The body is not only political/biopolitical, it doesn't simply keep the score, it isn't merely the home of the spirit. Yet, "The Spirit refuses to conceive the spirit without a body." We cannot be disembodied. [3]
The body is.
resourceful
lovable
apaixonado
malleable
humorous
pure fun
alive.
Before it decomposes, I compose, add layers, compost, use, and reuse. The reality of the body is the present moment that transits all the consequences of the past into the future. Its Nature is trans: it is constant transformation. The consciousness that reaches the muscle forms it in stretch or relaxation.
In corporeality, performance doesn’t exist. The brain plasticity recycles the microplastics. The revolution has been happening. Some never stopped planting the food forest.
We were animals.
We were cannibals.
We were humans.
We were gods.
We were scientists.
And we were cyborgs.
We are natives.
We are immigrants.
We are anthropologists.
We are artists.
We nourish the Body with matter and meaning; we dream and build with Others.
History is written in the Body-. Art reads it in each -Movement. It is Corpo-Reality.

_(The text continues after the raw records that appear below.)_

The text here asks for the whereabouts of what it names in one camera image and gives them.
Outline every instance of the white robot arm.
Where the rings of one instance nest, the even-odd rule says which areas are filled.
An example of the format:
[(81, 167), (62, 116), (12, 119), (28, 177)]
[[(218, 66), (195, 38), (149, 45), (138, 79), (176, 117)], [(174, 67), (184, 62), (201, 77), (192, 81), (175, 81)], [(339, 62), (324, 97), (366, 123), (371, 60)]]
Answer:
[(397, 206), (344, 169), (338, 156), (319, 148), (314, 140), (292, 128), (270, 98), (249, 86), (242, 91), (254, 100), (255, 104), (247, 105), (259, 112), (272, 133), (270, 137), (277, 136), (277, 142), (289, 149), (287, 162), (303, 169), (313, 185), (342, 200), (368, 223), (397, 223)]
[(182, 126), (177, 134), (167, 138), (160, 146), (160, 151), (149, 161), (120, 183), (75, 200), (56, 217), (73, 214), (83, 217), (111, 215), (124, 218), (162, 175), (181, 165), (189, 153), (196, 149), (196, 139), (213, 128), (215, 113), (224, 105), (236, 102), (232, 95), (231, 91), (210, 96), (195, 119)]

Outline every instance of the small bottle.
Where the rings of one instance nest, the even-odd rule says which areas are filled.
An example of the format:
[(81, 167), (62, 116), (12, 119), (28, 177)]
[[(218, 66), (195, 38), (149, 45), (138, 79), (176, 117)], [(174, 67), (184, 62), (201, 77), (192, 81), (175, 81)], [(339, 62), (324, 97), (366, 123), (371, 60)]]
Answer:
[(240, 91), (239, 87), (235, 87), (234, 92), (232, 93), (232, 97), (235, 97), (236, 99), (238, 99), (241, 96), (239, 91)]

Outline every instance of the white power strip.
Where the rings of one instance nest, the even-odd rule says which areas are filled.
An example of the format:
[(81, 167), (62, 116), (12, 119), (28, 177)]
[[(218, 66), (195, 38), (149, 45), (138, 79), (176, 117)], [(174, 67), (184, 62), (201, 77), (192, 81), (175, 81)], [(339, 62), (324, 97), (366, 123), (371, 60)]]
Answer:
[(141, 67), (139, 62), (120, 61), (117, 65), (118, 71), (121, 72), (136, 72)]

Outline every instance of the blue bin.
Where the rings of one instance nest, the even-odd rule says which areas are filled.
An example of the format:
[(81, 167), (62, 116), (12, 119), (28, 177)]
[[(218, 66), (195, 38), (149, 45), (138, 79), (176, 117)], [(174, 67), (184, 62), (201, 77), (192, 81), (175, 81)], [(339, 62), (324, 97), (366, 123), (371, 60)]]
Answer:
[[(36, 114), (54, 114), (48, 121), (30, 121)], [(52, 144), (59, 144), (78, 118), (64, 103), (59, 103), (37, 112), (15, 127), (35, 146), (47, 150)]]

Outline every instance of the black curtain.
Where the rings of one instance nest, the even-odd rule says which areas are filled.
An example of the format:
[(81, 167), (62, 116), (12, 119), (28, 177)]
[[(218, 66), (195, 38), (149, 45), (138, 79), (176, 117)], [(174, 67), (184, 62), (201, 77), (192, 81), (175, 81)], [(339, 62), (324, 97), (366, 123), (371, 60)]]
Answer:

[1] The word in Portuguese that precedes this manifesto is “corporeidade,” which I encountered in Leda Maria Martin’s work, making a difference between North American performance and the work of Brazilian artists as “corporeidade.”
[2] Here I’m referencing Gilles Deleuze “Bartleby; or, The Formula,” which appears in “Essays Critical and Clinical,” trans. Daniel W. Smith and Michael A. Greco. Minneapolis: University of Minnesota Press, 1997, pp. 68-90.
[3] Andrade, Oswald de. "Manifesto Antropófago." Revista de Antropofagia, no. 1, 1928, pp. 3-7.